• **Assignment**
Scan the records that follow, and whenever a line has the word "base", copy it.

• **Supplied data**
_____
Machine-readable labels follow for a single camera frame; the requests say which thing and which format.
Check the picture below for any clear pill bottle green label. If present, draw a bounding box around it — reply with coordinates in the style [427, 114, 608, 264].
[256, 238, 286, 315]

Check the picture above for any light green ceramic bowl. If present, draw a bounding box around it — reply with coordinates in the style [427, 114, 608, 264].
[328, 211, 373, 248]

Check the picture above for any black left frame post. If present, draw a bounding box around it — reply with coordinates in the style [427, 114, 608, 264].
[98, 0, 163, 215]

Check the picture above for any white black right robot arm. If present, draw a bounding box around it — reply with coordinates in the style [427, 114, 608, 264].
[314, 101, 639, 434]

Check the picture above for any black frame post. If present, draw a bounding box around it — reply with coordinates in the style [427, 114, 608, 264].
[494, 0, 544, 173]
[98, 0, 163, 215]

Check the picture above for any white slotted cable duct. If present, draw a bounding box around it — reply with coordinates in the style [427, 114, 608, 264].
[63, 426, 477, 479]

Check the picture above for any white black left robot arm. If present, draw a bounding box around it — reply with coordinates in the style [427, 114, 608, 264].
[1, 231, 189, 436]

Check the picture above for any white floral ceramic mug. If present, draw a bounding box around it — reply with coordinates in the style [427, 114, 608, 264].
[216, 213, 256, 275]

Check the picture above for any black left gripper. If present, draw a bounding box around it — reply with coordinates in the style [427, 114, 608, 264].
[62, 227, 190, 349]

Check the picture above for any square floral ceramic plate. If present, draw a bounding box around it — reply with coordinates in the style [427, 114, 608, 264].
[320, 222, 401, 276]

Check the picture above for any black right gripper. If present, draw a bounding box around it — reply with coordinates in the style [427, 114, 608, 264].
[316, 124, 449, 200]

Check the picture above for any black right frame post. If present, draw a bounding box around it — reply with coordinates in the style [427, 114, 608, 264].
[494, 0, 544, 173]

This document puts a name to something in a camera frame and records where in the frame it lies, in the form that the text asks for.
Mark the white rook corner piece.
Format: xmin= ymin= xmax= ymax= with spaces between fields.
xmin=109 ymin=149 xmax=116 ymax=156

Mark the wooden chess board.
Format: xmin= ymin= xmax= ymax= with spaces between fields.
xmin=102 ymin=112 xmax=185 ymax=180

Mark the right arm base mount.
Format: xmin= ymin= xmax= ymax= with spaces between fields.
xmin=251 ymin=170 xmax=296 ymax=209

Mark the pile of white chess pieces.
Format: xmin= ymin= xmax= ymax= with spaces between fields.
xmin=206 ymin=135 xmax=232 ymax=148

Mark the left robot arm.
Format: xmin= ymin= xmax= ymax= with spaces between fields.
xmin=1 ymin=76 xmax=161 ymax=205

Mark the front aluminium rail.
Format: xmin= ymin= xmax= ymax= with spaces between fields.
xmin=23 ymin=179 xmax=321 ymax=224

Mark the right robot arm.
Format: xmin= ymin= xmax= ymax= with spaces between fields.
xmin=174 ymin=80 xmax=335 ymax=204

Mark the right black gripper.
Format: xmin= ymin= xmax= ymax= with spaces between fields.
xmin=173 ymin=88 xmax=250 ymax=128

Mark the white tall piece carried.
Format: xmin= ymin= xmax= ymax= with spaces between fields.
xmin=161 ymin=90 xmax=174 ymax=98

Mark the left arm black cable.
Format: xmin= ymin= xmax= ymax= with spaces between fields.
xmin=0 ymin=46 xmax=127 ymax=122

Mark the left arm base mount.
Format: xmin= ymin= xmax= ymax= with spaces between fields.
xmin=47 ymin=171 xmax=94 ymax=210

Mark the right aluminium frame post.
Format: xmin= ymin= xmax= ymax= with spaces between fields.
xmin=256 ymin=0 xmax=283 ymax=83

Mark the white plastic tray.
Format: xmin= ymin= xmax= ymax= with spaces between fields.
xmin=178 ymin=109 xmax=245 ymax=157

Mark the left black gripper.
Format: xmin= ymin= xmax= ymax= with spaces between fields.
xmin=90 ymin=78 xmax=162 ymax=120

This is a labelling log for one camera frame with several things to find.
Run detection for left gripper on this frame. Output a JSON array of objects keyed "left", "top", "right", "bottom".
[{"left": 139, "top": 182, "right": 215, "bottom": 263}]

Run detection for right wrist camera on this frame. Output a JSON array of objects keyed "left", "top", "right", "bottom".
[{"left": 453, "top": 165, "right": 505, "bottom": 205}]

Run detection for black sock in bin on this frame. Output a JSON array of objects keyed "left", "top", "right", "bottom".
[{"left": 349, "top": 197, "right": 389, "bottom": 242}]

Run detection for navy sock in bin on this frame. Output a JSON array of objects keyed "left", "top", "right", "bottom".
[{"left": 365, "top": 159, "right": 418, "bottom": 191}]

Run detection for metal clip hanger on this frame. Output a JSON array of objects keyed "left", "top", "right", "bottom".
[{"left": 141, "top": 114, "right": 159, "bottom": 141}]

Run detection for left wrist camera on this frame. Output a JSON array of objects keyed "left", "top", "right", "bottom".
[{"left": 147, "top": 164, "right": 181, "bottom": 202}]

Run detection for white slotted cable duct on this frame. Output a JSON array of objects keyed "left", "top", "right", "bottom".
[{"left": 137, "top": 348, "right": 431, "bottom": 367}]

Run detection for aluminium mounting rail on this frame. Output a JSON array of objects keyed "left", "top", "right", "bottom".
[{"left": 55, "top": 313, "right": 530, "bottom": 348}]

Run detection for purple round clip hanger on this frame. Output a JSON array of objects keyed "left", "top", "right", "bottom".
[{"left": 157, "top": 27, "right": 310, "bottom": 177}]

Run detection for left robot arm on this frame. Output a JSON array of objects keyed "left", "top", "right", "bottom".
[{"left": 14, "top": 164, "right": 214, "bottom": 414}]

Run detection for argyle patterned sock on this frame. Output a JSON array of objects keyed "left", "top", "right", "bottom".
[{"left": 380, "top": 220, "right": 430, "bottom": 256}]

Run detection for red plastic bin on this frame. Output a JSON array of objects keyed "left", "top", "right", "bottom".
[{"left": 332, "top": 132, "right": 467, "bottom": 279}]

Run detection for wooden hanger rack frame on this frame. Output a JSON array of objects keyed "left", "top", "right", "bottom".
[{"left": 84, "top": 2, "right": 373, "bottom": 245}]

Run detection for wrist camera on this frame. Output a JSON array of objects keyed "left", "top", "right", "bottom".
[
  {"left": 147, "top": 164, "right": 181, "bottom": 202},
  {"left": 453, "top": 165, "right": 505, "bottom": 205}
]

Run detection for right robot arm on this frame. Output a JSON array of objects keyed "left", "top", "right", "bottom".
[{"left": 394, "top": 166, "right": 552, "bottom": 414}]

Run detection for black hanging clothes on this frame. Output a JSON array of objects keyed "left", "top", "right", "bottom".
_____
• **Solution below**
Mark the right arm base mount.
Mark the left arm base mount.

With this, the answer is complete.